KAMPALA — Paying tribute to Mr James Akena, a photojournalist with Reuters, who is now confined in a wheelchair following brutality at the hands of soldiers during last year’s protest in Kampala, Kyadondo East MP Robert Kyagulanyi has lamented that freedom of the press is increasingly “shrinking” and called on authorities to better protect journalists.
Kyagulanyi, one of the leading opposition figures, popularly known as Bobi Wine says story of Mr Akena, who is an award winning photo-journalist with Reuters is very painful.
For covering the #FreeBobiWine protests last year, Mr. Akena was brutally clobbered by the military.
“By men wearing our uniform and bearing our national flag!

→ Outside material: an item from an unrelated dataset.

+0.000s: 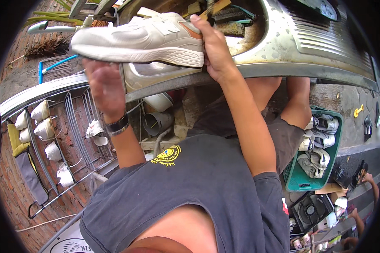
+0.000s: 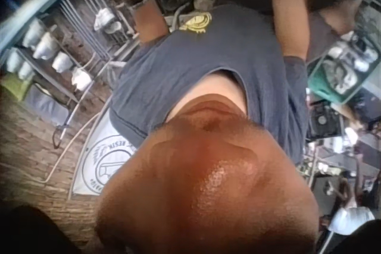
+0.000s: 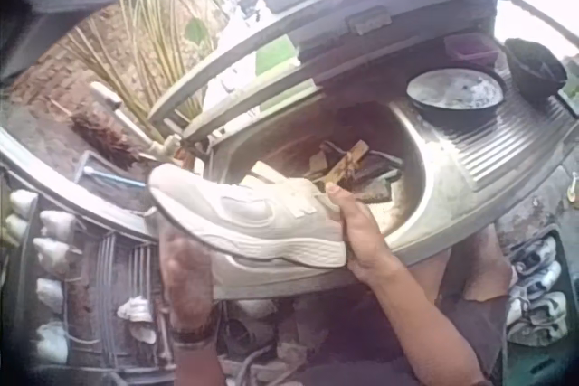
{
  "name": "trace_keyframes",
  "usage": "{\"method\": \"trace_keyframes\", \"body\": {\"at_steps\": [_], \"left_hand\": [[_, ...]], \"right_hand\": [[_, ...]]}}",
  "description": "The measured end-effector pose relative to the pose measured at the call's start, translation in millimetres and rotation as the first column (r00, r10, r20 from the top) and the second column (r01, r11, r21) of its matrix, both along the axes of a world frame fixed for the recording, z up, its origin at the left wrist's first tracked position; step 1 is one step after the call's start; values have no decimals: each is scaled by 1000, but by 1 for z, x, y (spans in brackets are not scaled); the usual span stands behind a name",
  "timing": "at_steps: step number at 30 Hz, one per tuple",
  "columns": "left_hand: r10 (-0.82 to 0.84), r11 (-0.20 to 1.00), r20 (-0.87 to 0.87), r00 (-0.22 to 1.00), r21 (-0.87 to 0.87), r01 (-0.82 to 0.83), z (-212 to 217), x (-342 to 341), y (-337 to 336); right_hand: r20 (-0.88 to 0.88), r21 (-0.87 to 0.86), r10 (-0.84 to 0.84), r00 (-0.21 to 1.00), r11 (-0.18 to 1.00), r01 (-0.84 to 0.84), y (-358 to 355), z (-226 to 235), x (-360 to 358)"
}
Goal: Washing and scrubbing a pair of sneakers in a sink.
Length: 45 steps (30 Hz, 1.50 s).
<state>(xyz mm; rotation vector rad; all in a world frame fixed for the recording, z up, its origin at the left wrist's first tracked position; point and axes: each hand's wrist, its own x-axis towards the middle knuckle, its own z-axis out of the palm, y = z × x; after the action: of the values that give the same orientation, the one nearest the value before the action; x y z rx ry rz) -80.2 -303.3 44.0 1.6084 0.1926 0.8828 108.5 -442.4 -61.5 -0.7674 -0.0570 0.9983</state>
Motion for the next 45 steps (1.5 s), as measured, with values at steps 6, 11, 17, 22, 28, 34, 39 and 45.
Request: {"method": "trace_keyframes", "body": {"at_steps": [6, 11, 17, 22, 28, 34, 39, 45], "left_hand": [[-113, 933, 86, 990, -333, 136, -33, 29, -4], [93, 987, 23, 995, -132, -90, -28, 43, -8], [459, 630, 14, 888, 699, -337, -33, 46, -31], [487, 456, -48, 872, 865, -207, -48, 45, -64], [105, 777, -313, 944, 618, 119, -72, 64, -54], [52, 768, -333, 942, 616, 176, -84, 85, -58], [-22, 779, -272, 962, 598, 187, -76, 93, -66], [-74, 833, -277, 958, 511, 212, -78, 91, -63]], "right_hand": [[3, -87, 224, 974, 971, -223, 16, 12, -9], [85, -133, 15, 996, 991, -4, 10, 20, -8], [250, -79, -105, 963, 989, 129, -34, 41, -10], [580, -196, -43, 813, 962, 191, -58, 56, -24], [747, -366, 151, 648, 906, 212, -83, 41, 3], [558, -555, 251, 791, 822, 131, -143, 140, 115], [844, -251, 515, -148, 624, 740, -152, 123, 185], [582, -378, 783, -222, 501, 778, -147, 121, 235]]}}
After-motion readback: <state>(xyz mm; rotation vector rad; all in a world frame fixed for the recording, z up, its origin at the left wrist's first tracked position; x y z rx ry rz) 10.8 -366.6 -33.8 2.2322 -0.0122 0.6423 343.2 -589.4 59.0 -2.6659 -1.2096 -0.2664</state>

His pleas that he was only a journalist doing his job landed on deaf ears as he was flogged by men who we pay to protect us!” Bobi Wine said decrying the military blutality.
“Countrymen and women, this is what our struggle is about,” he noted adding that “We must end the wanton abuse of authority and restore the respect for human rights in our country.”
Bobi Wine restoring the campaign that journalism is not a crime said that never should any Ugandan be treated in this manner by the state.
“Never should anyone violate citizens’ rights and go scot free,” he said.
A number of journalists have been arrested, severely beaten up by security while carrying out their work.
In all the cases, no one has been held accountable.
Calling this state of affairs “outrageous,” the Bobi Wine said “when journalists are targeted, societies as a whole pay a price” as “no democracy is complete without press freedom”.

Harassment of journalists is on the rise in Uganda, and freedom of speech is under threat, according to a recent report by Amnesty International.
In August last year, various media houses including NTV and NBS televisions reported that their journalists went missing following the chaos and gunfire that rocked Arua town.
Some of these were reporting live about the death of Bobi Wine’s driver Yasin Kawuma who was shot dead.
Some of the journalists that went missing include, NTV’s Herbert Zziwa and cameraman Ronnie Muwanga but the duo was released from Gulu Central Police Station on bond after being charged with incitement of violence and malicious damage of property.
Others include John Kibalizi for NBS television and several others.
On August 31, security operatives attacked and battered Joshua Mujunga, a video journalist at NBS Television for covering a riot in Kamwokya, a Kampala suburb.
On most of these and many other occasions that have gone unreported by the media, police have walked away with impunity.
Various reports by human rights activists have for many years ranked Police as the number one violator of human rights.
Early this year, UBC TV journalist Peter Otai who took the pictures of retired Maj Gen Matayo Kyaligonza’s military guards and him mishandling a traffic policewoman said one of the ambassador’s soldiers, Okurut (as per his name tag) even attempted to stab him with a sword but missed him.